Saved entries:
^^^^

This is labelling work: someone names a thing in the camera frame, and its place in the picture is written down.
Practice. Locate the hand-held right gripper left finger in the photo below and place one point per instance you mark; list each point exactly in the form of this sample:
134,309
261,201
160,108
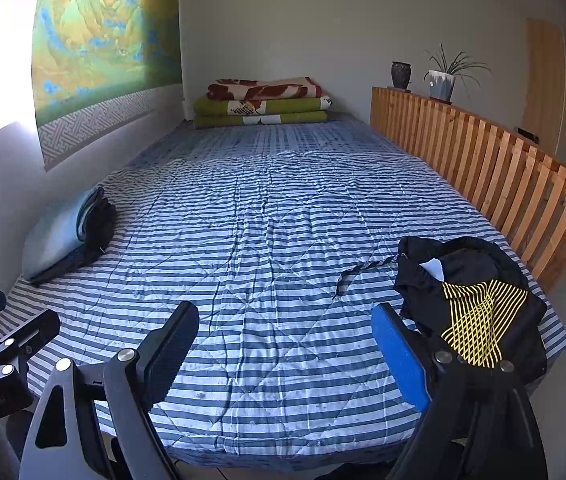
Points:
165,347

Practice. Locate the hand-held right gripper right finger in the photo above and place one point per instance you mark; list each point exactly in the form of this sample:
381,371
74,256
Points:
400,355

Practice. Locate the black pants with yellow stripes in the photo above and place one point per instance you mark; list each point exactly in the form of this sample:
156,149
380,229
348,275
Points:
468,270

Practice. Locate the stack of folded clothes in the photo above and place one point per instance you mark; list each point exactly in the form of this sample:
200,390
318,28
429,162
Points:
58,230

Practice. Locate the folded dark clothes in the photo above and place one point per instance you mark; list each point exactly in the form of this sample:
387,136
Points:
95,240

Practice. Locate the blue white striped quilt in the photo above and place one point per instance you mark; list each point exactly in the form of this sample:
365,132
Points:
263,240

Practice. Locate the blue plaid bed sheet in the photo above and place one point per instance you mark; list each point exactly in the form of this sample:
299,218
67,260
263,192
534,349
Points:
288,135

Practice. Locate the small black object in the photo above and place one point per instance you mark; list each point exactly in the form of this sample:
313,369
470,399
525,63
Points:
528,135

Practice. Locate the folded green quilt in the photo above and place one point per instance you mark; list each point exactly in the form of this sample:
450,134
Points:
293,106

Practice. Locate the potted plant in white pot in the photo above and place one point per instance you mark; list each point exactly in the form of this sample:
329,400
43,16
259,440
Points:
442,82

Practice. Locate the folded red white blanket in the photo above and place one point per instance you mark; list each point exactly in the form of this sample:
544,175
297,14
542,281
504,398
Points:
263,89

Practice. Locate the dark ceramic vase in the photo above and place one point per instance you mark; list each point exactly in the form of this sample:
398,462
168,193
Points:
401,76

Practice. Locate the wooden door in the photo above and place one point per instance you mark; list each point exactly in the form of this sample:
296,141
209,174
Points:
545,85

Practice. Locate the wooden slatted bed rail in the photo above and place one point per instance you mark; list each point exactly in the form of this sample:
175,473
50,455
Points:
493,170

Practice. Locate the landscape wall tapestry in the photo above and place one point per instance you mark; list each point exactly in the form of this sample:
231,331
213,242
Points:
108,35

^^^^

TASK TO CARRY OUT: Write the entries out in full and exactly, omitting every picture.

RESULT FOR THIS TASK:
This is labelling work: someone names a thing in the camera frame, and its place in the picture is written down.
Practice. Locate the hand-held right gripper left finger in the photo below and place one point per instance you mark; list each point exactly in the form of this sample:
134,309
261,201
160,108
Points:
165,347

Practice. Locate the hand-held right gripper right finger in the photo above and place one point per instance you mark; list each point exactly in the form of this sample:
381,371
74,256
Points:
400,355

Practice. Locate the black pants with yellow stripes in the photo above and place one point per instance you mark; list each point exactly in the form of this sample:
156,149
380,229
348,275
Points:
468,270

Practice. Locate the stack of folded clothes in the photo above and place one point per instance you mark; list each point exactly in the form of this sample:
200,390
318,28
429,162
Points:
58,230

Practice. Locate the folded dark clothes in the photo above and place one point per instance you mark; list each point exactly in the form of this sample:
387,136
Points:
95,240

Practice. Locate the blue white striped quilt in the photo above and place one point per instance you mark; list each point exactly in the form of this sample:
365,132
Points:
263,240

Practice. Locate the blue plaid bed sheet in the photo above and place one point per instance you mark; list each point exactly in the form of this sample:
299,218
67,260
263,192
534,349
Points:
288,135

Practice. Locate the small black object in the photo above and place one point per instance you mark; list each point exactly in the form of this sample:
313,369
470,399
525,63
Points:
528,135

Practice. Locate the folded green quilt in the photo above and place one point per instance you mark; list each point exactly in the form of this sample:
450,134
Points:
293,106

Practice. Locate the potted plant in white pot in the photo above and place one point per instance you mark; list each point exactly in the form of this sample:
329,400
43,16
259,440
Points:
442,82

Practice. Locate the folded red white blanket in the photo above and place one point per instance you mark; list each point exactly in the form of this sample:
544,175
297,14
542,281
504,398
Points:
263,89

Practice. Locate the dark ceramic vase in the photo above and place one point per instance you mark; list each point exactly in the form of this sample:
398,462
168,193
Points:
401,76

Practice. Locate the wooden door in the photo above and place one point per instance you mark; list each point exactly in the form of this sample:
296,141
209,174
Points:
545,85

Practice. Locate the wooden slatted bed rail in the photo above and place one point per instance you mark; list each point exactly in the form of this sample:
175,473
50,455
Points:
493,170

Practice. Locate the landscape wall tapestry in the photo above and place one point per instance you mark; list each point exactly in the form of this sample:
231,331
213,242
Points:
108,35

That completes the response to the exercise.